Under closer inspection, Johnson discovered small inscriptions at the upper left corner
of each prong’s portal. The inscriptions were generally in Hebrew or Aramaic and appeared
to be listing the family names of those buried in that particular tunnel. That was
how he discovered the corridor of the Beni Hazir. And that was how their search began.
Johnson estimated it would take no more than forty-eight hours to determine whether
the message of the scroll was true or just a fairy tale. From the outside, he had
anticipated an initial period, perhaps twelve to twenty-four hours, of exploratory
searching, using the same tunnels or corridors that Abiathar and his workers must
have used. From there, Johnson expected the task to become more difficult. From what
they knew of Abiathar, the scroll, and the cipher, the old priest would have carefully
protected the path to the Temple and, ultimately, was likely to have sealed the existing
route altogether. Perhaps in more than one location. But Abiathar would not have wanted
to hide the Temple completely. The scroll’s purpose was to eventually lead the Jews
back to the Temple when it was safe.
So Johnson surmised there would likely be several critical junctures where choices
would have to be made, choices guided either by the scroll itself or by some signal
or cipher that Abiathar would have left behind. Depending on the complexity of identifying
and unraveling these clues, Johnson had anticipated an additional twelve hours. Throw
in some time to sleep, rest, or eat, within forty-eight hours they should either have
found the Temple or concluded this was all a hoax.

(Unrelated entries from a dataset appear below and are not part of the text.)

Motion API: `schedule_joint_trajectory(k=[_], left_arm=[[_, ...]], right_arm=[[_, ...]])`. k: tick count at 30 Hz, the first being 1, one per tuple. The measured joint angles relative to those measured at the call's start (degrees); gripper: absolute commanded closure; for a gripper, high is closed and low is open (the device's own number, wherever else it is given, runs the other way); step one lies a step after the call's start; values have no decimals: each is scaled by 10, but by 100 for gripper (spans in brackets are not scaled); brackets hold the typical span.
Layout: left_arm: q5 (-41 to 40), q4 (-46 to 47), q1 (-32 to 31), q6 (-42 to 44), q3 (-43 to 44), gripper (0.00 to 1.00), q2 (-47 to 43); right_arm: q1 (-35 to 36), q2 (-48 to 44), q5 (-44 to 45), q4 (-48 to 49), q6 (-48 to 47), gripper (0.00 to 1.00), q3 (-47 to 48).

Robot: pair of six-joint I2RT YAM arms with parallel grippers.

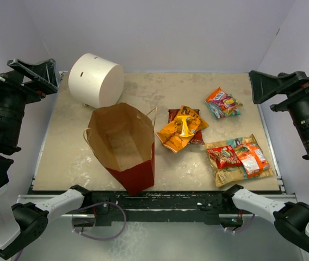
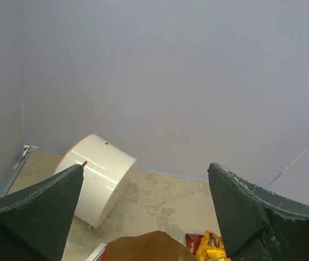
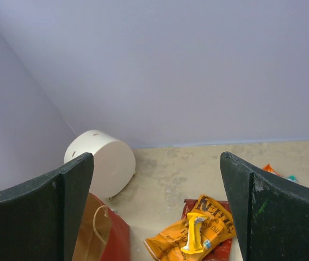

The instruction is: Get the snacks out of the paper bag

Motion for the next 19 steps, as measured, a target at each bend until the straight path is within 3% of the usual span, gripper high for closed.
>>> schedule_joint_trajectory(k=[19], left_arm=[[-22,0,0,13,-10,1,-15]], right_arm=[[0,31,7,-18,10,1,15]])
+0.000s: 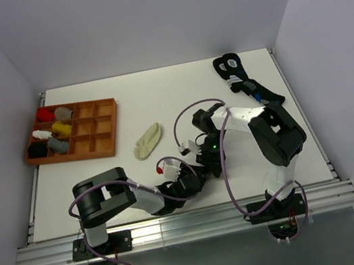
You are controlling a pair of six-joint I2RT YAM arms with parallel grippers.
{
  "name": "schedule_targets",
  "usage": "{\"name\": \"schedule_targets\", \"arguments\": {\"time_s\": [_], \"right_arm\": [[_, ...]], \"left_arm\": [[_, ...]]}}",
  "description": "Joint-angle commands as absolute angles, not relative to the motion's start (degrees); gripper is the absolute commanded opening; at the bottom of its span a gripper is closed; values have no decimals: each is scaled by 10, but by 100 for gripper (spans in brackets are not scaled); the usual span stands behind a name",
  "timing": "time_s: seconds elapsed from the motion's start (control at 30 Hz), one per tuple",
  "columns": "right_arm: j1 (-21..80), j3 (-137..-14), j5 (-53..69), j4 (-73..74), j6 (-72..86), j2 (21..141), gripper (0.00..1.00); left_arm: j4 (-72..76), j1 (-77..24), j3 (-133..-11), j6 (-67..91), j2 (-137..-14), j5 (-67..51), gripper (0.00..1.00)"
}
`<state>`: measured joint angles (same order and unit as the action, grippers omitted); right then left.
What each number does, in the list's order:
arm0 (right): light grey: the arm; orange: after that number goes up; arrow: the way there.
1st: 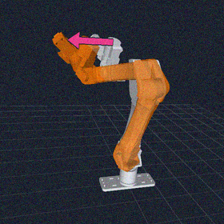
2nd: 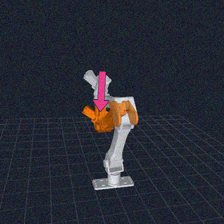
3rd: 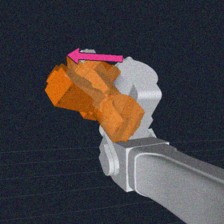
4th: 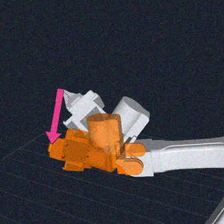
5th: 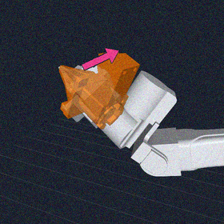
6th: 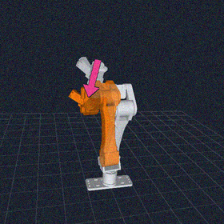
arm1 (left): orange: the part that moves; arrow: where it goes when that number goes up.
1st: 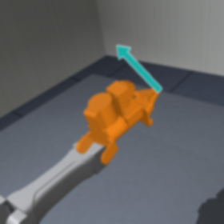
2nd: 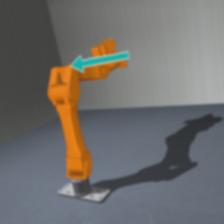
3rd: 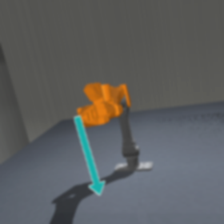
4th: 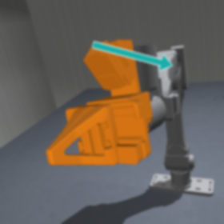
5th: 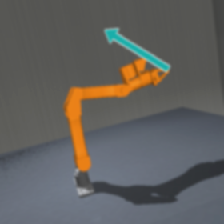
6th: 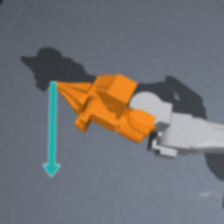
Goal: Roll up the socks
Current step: Pick up the sock at the center of the board.
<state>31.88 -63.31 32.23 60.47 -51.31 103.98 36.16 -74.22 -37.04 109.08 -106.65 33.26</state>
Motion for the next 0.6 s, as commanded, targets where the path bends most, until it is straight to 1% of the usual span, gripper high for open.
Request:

Drawing on their field experience, in consultation with Larsen, they agreed to provision
themselves for three days. If they hadn’t solved this puzzle within seventy-two hours,
they would have to come out and try again. And Johnson knew, now, there would not
be any second chance. Too many people were determined to stop them. They had gotten
lucky, this time. There would not be another time.